Optimizes the Customer Experience
Rugged edge technology plays a role in everything from inventory management and logistics to personalized shopping experiences and sales forecasting. AI has empowered retailers to construct smart stores—both physically and virtually—as a means of staying competitive in a market where the buyer has all the power. Kiosks with self-service technology must feature rugged designs, blending modular and fanless options for performance in extreme environments and harsh temperatures. Workload consolidation considers compute, storage, I/O diversity, and connectivity to protect performance and enable the cost-saving convenience of effective remote management at the edge.
Public venues and infrastructure facilities can be kept safe with the help of high-performance computing. For example, rugged edge-powered AI lets systems analyze live video automatically or without a human workforce. This contributes to real-time public safety in civic settings such as stadiums, train stations, and airports. Systems deployed here must be able to exist in harsh temperatures (-40°C to 70°C), withstand shock and vibration (5gRMS vibrations and 50G shock), and operate with wide voltage (9 to 50 Vdc).
Coupled with PCIe Gen 3 and NVMe storage, developers are empowered to create applications for data logging, monitoring and surveillance in the most extreme environments. This design approach acknowledges SATA storage technologies as insufficient for this level of edge performance, and instead builds on the same concepts that drive data center design. New rugged edge system designs balance both performance and reliability closer to where data is being generated.

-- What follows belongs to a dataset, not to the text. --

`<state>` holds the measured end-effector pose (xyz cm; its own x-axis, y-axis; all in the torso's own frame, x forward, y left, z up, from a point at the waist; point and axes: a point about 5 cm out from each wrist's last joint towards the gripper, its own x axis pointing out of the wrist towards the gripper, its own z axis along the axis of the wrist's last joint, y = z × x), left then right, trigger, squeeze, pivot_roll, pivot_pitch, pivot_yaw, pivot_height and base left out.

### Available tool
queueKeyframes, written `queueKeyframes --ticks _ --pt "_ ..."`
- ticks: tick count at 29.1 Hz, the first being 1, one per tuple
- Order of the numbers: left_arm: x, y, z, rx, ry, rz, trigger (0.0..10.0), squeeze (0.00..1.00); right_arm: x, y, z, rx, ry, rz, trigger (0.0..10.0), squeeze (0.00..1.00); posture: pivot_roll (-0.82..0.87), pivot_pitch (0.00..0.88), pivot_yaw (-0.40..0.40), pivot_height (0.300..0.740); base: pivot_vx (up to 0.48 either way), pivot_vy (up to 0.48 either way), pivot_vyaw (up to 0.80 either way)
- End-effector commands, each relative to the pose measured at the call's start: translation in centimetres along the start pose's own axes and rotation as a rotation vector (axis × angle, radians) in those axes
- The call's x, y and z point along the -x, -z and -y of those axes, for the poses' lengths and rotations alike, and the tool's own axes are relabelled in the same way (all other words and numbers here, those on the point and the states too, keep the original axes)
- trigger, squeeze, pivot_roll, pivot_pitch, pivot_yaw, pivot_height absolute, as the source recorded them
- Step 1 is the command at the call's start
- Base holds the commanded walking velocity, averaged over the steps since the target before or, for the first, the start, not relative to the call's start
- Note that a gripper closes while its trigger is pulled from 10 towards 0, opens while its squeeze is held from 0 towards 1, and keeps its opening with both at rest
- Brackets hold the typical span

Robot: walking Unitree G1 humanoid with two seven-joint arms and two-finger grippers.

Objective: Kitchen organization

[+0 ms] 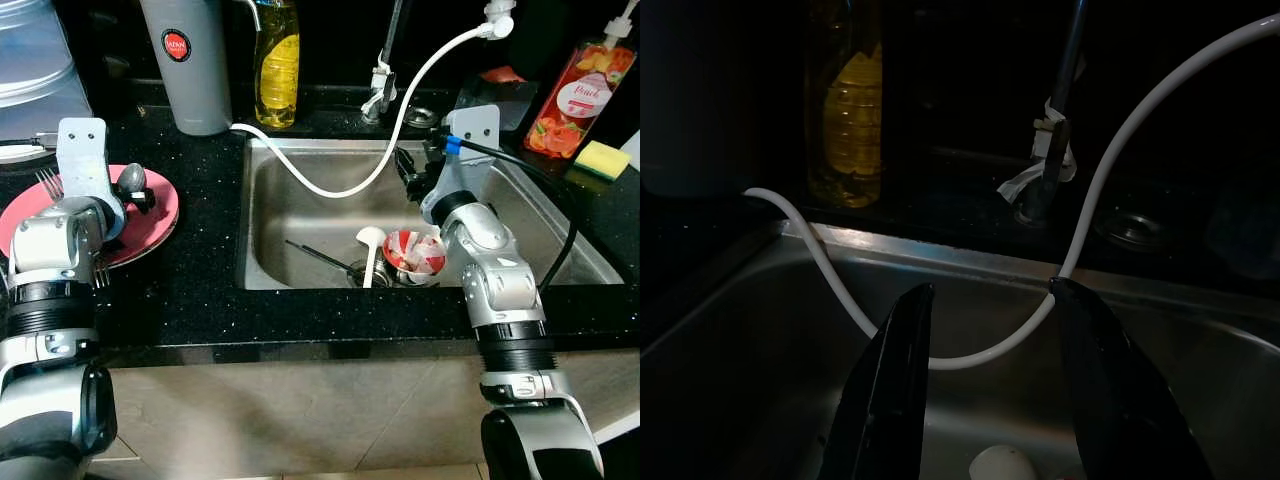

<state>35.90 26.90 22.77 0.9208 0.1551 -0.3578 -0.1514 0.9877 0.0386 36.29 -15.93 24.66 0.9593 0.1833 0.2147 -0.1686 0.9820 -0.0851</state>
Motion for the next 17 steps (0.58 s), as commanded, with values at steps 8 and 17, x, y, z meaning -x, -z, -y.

AI/ML at the Heart of Industry 4.0
Industry 4.0 is defined by smart, connected devices in manufacturing, such as high-performing cameras capable of motion detection, signal transmission, and depth perception. Rugged edge systems and their connected nodes process massive streams of data generated by these sensor-enabled devices, powering ever more advanced automation. Data is analyzed in real-time, enabling high-value data interactions that optimize quality control, maximize production, and accelerate time-to-market. Mobile and remote deployments add even more value, capitalizing on the workload consolidation that increases reliability and potentially eliminates on-site tech support.
The rugged edge is where the data is, and today that includes extreme industrial environments that were once limited to cloud computing options. Gartner proposes as many as 25 billion connected edge devices by the end of this year. This represents a new level of hardware intervention, where every type of industrial setting can access the competitive value of more advanced automation.

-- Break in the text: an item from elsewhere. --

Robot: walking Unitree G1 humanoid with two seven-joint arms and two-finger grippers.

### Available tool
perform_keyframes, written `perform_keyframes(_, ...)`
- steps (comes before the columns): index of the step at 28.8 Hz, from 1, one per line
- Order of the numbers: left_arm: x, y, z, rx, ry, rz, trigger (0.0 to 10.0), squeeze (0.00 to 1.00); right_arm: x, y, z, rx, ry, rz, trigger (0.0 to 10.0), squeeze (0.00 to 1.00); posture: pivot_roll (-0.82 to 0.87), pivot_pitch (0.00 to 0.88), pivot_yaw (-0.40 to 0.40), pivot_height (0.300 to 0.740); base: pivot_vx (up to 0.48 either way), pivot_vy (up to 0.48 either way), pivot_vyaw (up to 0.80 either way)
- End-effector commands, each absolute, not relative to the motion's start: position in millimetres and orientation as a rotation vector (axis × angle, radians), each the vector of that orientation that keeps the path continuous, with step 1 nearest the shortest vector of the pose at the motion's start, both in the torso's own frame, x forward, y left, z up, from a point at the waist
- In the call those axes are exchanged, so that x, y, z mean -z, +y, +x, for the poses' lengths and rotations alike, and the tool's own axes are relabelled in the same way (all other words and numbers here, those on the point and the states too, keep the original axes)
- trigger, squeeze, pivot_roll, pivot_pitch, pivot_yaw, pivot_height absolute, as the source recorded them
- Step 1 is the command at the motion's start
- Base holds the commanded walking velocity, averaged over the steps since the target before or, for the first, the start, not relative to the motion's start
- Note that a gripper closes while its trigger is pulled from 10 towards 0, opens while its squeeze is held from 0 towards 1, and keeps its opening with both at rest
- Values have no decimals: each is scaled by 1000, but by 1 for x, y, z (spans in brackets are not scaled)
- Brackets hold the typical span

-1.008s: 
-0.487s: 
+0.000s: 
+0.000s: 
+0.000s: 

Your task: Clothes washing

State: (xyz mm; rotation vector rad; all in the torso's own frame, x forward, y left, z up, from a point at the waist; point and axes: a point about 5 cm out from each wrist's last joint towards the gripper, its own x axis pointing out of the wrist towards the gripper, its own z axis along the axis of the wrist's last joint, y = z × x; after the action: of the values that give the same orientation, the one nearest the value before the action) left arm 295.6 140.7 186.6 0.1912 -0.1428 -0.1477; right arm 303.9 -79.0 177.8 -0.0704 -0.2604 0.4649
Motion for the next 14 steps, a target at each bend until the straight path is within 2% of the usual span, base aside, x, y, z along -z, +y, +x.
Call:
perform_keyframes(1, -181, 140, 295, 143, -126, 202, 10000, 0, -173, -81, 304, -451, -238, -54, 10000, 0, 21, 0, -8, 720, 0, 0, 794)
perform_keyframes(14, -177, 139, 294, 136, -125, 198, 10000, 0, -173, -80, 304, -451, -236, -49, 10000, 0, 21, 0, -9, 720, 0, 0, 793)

NVMe plays an important role in real-time data transfer at the rugged edge, value that’s extended through designs that include U.2 options along with multiple NVMe M.2 drives for easy data access, hot swappability, and non-stop performance. These low latency systems avoid data bottlenecks and deliver real-time analytics with the power to improve how an organization operates. Notably, as the NAND flash cost per Gbyte continues to drop, developers have an open path to design an even greater competitive advantage.

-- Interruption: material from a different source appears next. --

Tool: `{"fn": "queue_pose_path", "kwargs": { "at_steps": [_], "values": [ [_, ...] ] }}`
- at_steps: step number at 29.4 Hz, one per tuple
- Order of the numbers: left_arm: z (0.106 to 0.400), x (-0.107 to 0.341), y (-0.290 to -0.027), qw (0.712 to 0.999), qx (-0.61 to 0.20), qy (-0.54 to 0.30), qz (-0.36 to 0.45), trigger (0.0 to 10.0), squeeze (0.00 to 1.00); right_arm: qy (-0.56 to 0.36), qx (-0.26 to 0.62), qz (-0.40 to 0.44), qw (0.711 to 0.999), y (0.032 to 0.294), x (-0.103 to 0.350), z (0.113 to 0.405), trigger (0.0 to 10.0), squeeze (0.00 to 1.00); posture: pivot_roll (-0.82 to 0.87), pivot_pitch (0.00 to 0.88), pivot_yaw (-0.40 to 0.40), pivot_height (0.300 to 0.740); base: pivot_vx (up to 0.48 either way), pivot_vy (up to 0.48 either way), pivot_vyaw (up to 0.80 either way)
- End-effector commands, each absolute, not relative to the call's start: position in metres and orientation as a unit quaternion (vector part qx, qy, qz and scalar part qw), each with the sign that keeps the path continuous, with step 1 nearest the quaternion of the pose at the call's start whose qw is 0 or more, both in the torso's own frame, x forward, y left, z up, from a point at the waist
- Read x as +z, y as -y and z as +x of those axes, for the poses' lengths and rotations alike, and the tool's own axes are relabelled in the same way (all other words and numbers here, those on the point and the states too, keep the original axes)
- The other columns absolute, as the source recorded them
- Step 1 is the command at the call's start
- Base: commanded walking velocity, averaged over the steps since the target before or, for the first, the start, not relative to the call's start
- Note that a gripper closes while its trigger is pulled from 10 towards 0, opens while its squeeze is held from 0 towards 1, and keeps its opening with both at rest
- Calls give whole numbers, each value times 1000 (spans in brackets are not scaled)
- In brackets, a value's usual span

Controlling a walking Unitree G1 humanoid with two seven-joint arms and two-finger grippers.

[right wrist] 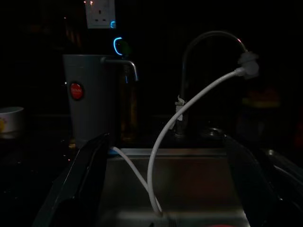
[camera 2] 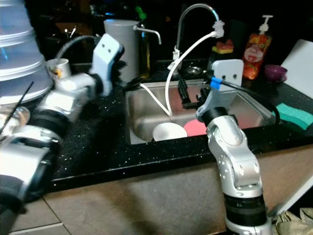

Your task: Kitchen organization

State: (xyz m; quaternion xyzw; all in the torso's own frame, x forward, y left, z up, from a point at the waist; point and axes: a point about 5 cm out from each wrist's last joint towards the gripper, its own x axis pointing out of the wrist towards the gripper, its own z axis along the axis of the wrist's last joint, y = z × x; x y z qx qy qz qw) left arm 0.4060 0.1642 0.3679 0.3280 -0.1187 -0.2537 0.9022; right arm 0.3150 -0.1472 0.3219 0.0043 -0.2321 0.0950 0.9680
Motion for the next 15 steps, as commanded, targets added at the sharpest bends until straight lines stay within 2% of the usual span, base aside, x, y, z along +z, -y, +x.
{"fn": "queue_pose_path", "kwargs": {
  "at_steps": [1, 3, 4, 5, 6, 7, 8, 10, 11, 13, 15],
  "values": [
    [403, 364, -176, 895, -261, 85, 352, 10000, 0, 239, 93, -5, 967, 147, 324, 311, 10000, 0, 119, 116, 7, 740, 0, 0, 0],
    [387, 378, -215, 908, -233, 71, 341, 10000, 0, 235, 90, -11, 968, 150, 321, 310, 10000, 0, 130, 117, 13, 740, 0, 0, 0],
    [387, 378, -215, 908, -233, 71, 341, 10000, 0, 235, 90, -11, 968, 150, 321, 310, 10000, 0, 130, 117, 13, 740, 0, 0, 0],
    [376, 385, -239, 918, -203, 66, 333, 10000, 0, 233, 88, -13, 968, 152, 319, 309, 10000, 0, 136, 117, 17, 740, 0, 0, 0],
    [376, 385, -239, 918, -203, 66, 333, 10000, 0, 233, 88, -13, 968, 152, 319, 309, 10000, 0, 136, 117, 17, 740, 0, 0, 0],
    [365, 388, -265, 927, -161, 45, 336, 10000, 0, 231, 87, -14, 969, 153, 318, 309, 10000, 0, 145, 118, 18, 740, 0, 0, 0],
    [365, 388, -265, 927, -161, 45, 336, 10000, 0, 231, 87, -14, 969, 153, 318, 309, 10000, 0, 145, 118, 18, 740, 0, 0, 0],
    [342, 390, -305, 934, -97, 0, 344, 10000, 0, 227, 88, -15, 970, 155, 315, 309, 10000, 0, 179, 117, 12, 740, 0, 0, 0],
    [342, 390, -305, 934, -97, 0, 344, 10000, 0, 227, 88, -15, 970, 155, 315, 309, 10000, 0, 179, 117, 12, 740, 0, 0, 0],
    [320, 392, -332, 938, -47, -37, 342, 10000, 0, 224, 97, -12, 970, 152, 313, 311, 10000, 0, 192, 116, 9, 740, 0, 0, 0],
    [312, 392, -340, 938, -28, -49, 342, 10000, 0, 224, 102, -11, 969, 150, 312, 312, 10000, 0, 207, 115, 6, 740, 0, 0, 0]
  ]
}}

Hardware Acceleration at the Rugged Edge
The ability to perform real-time decision making and predictive analytics is an increasingly strategic goal among industrial operations. It’s an engineering challenge that’s here to stay. This new imperative is fueled by rapid digital transformation and a growing appetite for automation upgrades. Rugged edge computing plays a critical and growing role in this landscape, accelerating data processing through sensor input data and allowing access and analytics close to the data source.